● Plataforma de secuenciación: PacBio Revio
● Modo de secuenciación: CCS (lecturas HiFi)
● Amplificación de la región objetivo seguida de enlace en tándem de amplicones antes de la preparación de la biblioteca de campanas HiFi SMRT
●Mayor resolución taxonómica: Tsecuenciación de amplicones cortos de han,permitiendo tasas de clasificación OTU más altas a nivel de especie.
●Llamada base de alta precisión: Secuenciación en modo PacBio CCS (lecturas HiFi).
●Sin aislamiento: Identificación rápida de la composición microbiana en muestras ambientales.
●Ampliamente aplicable: Diversos estudios de comunidades microbianas.
●Análisis bioinformático integral: El último paquete QIIME2 (conocimiento cuantitativo de la ecología microbiana) con diversos análisis en términos de base de datos, anotaciones, OTU/ASV.
●Amplia experiencia: Con miles de proyectos de secuenciación de amplicones realizados anualmente, BMKGENE aporta más de una década de experiencia, un equipo de análisis altamente capacitado, contenido integral y un excelente soporte posventa.
Biblioteca | Estrategia de secuenciación | Datos recomendados |
amplicón | PacBio Revio | 10/30/50K etiquetas (CCS) |
Concentración (ng/μL) | Cantidad total (μg) | Volumen (μL) |
≥5 | ≥0,3 | ≥20 |
Congele las muestras en nitrógeno líquido durante 3 a 4 horas y guárdelas en nitrógeno líquido o a -80 grados para una reserva a largo plazo.
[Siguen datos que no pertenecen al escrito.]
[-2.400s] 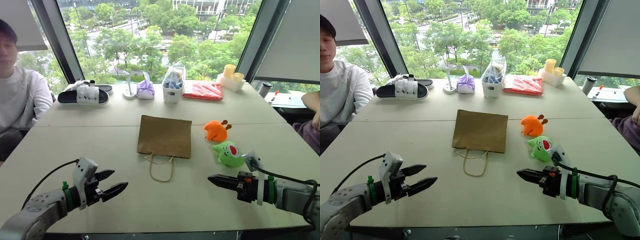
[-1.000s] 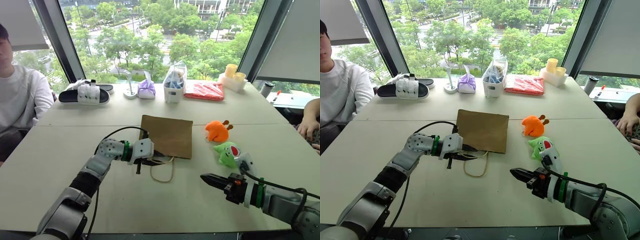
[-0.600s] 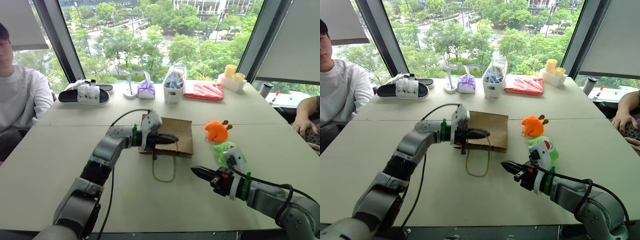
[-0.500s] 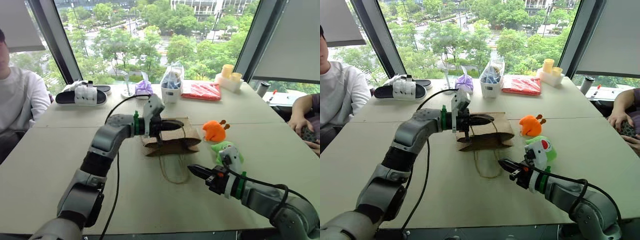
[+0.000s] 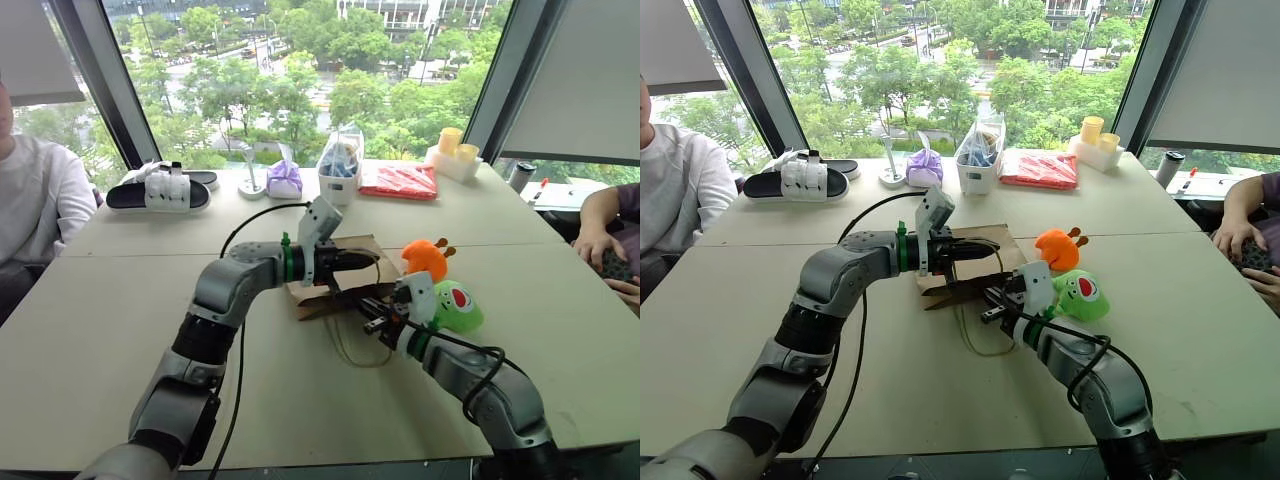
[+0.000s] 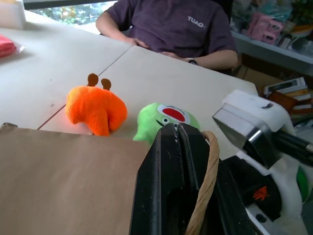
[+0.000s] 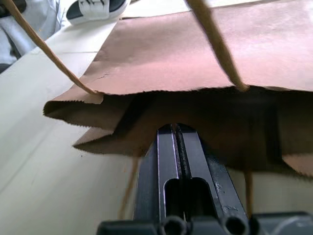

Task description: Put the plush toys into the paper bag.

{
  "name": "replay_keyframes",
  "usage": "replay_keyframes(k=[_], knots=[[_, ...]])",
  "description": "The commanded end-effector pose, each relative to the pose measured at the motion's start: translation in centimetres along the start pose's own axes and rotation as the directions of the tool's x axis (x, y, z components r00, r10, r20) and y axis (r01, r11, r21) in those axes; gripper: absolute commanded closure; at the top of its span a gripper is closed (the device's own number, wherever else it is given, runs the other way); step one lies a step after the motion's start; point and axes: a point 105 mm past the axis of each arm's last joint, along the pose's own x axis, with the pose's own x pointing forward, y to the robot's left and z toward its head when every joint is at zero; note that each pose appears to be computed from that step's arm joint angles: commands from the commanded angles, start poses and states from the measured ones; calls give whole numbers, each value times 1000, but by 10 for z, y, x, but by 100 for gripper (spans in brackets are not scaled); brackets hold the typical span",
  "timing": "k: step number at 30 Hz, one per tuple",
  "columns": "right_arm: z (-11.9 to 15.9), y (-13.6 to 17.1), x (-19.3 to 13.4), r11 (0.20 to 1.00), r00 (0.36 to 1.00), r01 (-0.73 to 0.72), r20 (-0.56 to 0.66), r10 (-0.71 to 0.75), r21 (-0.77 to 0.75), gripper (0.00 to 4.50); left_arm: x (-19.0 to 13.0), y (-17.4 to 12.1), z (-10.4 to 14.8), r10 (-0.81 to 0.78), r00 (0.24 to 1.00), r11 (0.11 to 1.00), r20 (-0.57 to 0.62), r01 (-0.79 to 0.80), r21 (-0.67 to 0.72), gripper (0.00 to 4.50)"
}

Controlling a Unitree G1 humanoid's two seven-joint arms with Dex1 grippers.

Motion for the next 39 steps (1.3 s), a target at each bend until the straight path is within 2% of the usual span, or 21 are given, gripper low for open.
replay_keyframes(k=[1, 7, 13, 17, 21, 25, 31, 36, 39], knots=[[8, -7, 13, 999, 999, 24, 45, -22, -37, 450, -7, -14, 24, -54, 993, 998, 101, 57, -31, 446], [-10, -12, 34, 995, 1000, 25, -1, -25, -94, 450, -16, -14, 32, -28, 989, 994, 148, 44, -101, 446], [-32, -7, 40, 991, 999, 8, -50, -15, -132, 450, -16, -13, 33, -1, 990, 997, 142, 12, -77, 446], [-47, -4, 40, 987, 996, 6, -90, -21, -162, 450, -13, -22, 40, -35, 985, 998, 170, 45, -51, 446], [-48, -5, 40, 985, 995, 11, -94, -27, -172, 450, -11, -47, 47, -145, 971, 988, 192, 153, -29, 446], [-49, -4, 40, 985, 995, 14, -94, -30, -172, 450, -11, -59, 50, -198, 960, 978, 198, 206, -21, 446], [-51, -5, 39, 985, 994, 17, -102, -35, -172, 450, -12, -56, 52, -187, 960, 979, 206, 199, -37, 446], [-53, -5, 38, 986, 993, 13, -111, -32, -169, 450, -14, -53, 65, -182, 946, 977, 267, 205, -60, 446], [-51, -5, 38, 986, 995, 12, -100, -29, -169, 450, -13, -44, 60, -137, 960, 986, 246, 155, -55, 446]])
Se requiere envío de muestras con hielo seco.
Incluye el siguiente análisis:
●Control de calidad de datos sin procesar
●Agrupación OTU/eliminación de ruido (ASV)
●Anotación OTU
●Análisis de diversidad alfa: múltiples índices, incluidos Shannon, Simpson y ACE.
●Análisis de diversidad beta
●Análisis intergrupal
●Análisis de correlación: entre factores ambientales y composición y diversidad de OUT.
●Predicción del gen funcional 16S.
Histograma de distribución taxonómica.
Árbol filogenético de distribución comunitaria.
Análisis de diversidad alfa: ACE
Análisis de diversidad beta: PCoA
Análisis intergrupal: ANOVA
Explore los avances facilitados por los servicios de secuenciación de amplicones de BMKGene con PacBio a través de una colección seleccionada de publicaciones.
Gao, X. y Wang, H. (2023) 'Análisis comparativo de los perfiles y funciones bacterianas del rumen durante la adaptación a diferentes fenologías (reverdeciendo versus herbáceo) en ovejas merinas alpinas con dos etapas de crecimiento en una pradera alpina', Fermentación, 9( 1), pág. 16. doi: 10.3390/FERMENTACIÓN9010016/S1.
Li, S. y col. (2023) 'Captura de materia oscura microbiana en suelos desérticos mediante metagenómica basada en culturómica y análisis de alta resolución', npj Biofilms and Microbiomes 2023 9:1, 9(1), págs. doi: 10.1038/s41522-023-00439-8.
Mu, L. y col. (2022) 'Efectos de las sales de ácidos grasos sobre las características de fermentación, la diversidad bacteriana y la estabilidad aeróbica del ensilaje mixto preparado con alfalfa, paja de arroz y salvado de trigo', Journal of the Science of Food and Agriculture, 102 (4), págs. 1487. doi: 10.1002/JSFA.11482.
Yang, J. y col. (2023) 'La interacción entre los biomarcadores de estrés oxidativo y la microbiota intestinal en los efectos antioxidantes de los extractos de Sonchus brachyotus DC. en Estrés oxidativo intestinal inducido por oxazolona en pez cebra adulto', Antioxidantes 2023, vol. 12, página 192, 12(1), pág. 192. doi: 10.3390/ANTIOX12010192.